## EXERCISE
What is needed is a copy of each line in the listing that contains "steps".

## SUPPLIED DATA
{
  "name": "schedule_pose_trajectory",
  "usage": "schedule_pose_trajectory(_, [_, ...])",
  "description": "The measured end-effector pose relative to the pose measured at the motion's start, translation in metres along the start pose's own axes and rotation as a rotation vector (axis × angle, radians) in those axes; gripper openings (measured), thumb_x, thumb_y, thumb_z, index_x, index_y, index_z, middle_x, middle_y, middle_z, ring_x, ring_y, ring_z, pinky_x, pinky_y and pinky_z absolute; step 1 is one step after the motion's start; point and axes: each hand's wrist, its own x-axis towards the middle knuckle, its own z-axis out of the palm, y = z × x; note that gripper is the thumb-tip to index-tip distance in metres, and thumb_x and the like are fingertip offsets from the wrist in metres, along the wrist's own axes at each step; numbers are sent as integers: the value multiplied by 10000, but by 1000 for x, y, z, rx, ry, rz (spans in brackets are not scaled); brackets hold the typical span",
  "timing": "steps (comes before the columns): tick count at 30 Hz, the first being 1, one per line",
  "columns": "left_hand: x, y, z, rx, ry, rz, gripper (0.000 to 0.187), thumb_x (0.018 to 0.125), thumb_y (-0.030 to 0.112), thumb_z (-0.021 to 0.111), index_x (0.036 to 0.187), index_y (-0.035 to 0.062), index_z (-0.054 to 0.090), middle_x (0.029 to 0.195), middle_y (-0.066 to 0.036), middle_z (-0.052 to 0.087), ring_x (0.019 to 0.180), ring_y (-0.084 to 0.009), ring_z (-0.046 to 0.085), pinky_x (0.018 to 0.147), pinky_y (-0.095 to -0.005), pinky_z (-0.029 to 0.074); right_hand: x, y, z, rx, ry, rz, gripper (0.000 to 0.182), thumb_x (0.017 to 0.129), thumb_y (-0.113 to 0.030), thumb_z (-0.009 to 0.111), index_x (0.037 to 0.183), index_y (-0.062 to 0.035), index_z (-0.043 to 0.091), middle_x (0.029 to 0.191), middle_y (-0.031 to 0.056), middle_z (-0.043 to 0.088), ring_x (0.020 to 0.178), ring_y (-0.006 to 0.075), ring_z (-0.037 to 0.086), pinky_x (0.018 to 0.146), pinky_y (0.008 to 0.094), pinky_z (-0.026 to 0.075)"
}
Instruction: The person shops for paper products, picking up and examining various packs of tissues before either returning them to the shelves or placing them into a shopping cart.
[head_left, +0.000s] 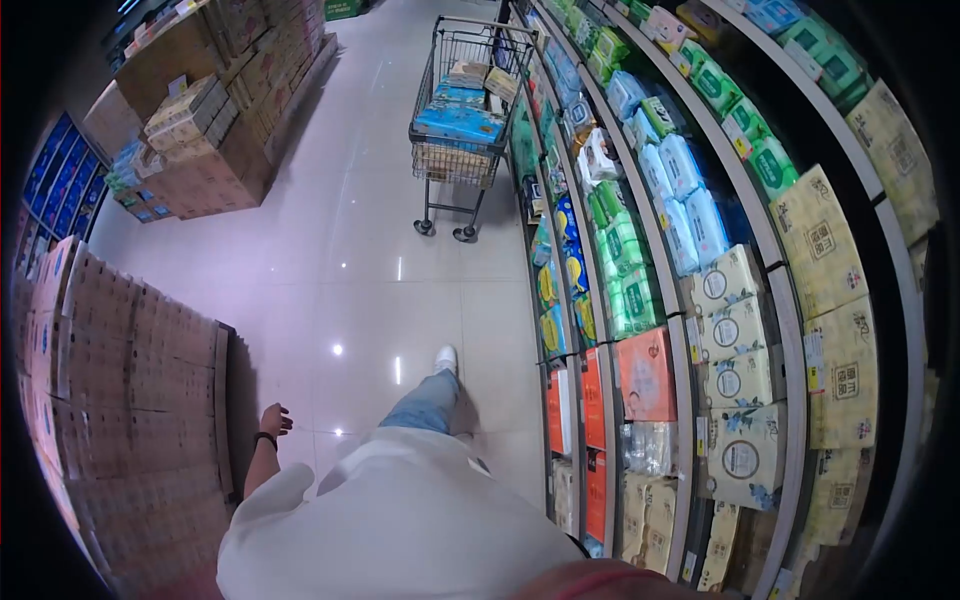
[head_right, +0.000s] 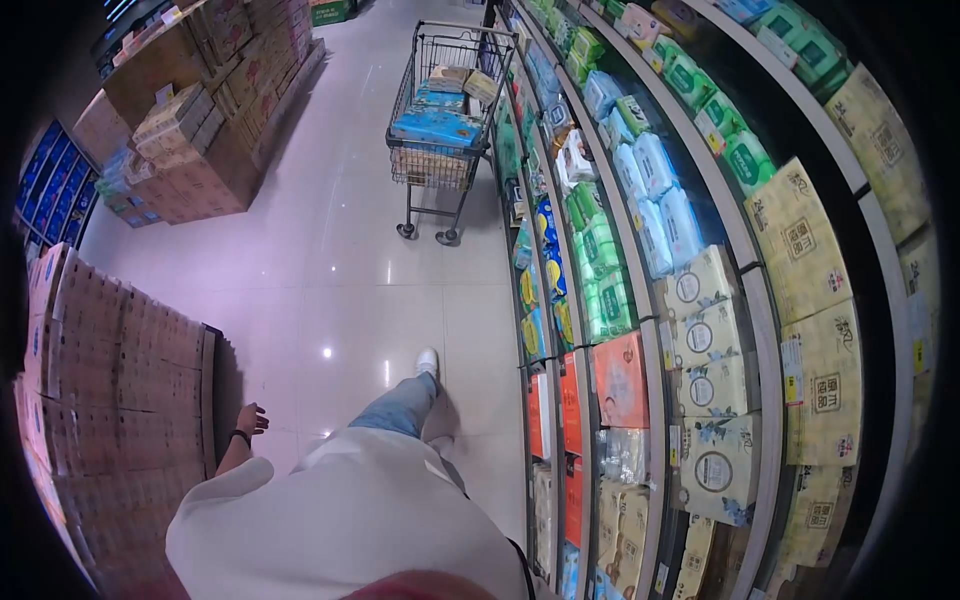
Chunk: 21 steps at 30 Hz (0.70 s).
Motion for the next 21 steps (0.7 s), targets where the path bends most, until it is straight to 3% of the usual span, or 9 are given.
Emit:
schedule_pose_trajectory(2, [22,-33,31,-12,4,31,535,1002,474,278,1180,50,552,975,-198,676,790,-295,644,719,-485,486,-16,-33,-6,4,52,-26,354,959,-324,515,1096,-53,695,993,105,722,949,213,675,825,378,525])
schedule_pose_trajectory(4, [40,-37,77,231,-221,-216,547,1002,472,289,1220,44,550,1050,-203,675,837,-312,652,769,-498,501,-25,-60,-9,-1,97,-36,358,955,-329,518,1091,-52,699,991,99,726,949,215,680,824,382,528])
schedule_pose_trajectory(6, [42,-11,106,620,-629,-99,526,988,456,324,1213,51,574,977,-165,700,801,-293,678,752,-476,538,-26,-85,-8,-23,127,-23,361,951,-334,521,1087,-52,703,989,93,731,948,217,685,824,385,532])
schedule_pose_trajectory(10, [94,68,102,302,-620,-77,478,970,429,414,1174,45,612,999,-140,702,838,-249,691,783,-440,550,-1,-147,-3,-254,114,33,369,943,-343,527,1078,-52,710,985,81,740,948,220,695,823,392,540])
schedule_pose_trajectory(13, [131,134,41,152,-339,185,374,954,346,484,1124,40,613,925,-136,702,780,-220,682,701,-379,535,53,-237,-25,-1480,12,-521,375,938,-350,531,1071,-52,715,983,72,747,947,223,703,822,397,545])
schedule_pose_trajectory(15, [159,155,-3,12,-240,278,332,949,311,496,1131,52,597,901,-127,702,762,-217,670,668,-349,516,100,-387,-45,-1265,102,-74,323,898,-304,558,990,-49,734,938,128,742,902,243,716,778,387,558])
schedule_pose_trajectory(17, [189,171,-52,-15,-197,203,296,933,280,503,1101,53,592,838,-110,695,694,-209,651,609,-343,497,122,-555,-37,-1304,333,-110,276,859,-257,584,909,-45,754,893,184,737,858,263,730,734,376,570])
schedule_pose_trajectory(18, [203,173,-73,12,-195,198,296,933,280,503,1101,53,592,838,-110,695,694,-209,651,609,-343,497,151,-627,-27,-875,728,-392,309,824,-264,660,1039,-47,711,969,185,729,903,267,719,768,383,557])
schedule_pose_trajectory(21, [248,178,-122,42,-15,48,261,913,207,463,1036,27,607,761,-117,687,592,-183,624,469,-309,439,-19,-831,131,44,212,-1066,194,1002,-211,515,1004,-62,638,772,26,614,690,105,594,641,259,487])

## REPLY
  "timing": "steps (comes before the columns): tick count at 30 Hz, the first being 1, one per line",
Chunk: 21 steps at 30 Hz (0.70 s).
Motion for the next 21 steps (0.7 s), targets where the path bends most, until it is straight to 3% of the usual span, or 9 are given.

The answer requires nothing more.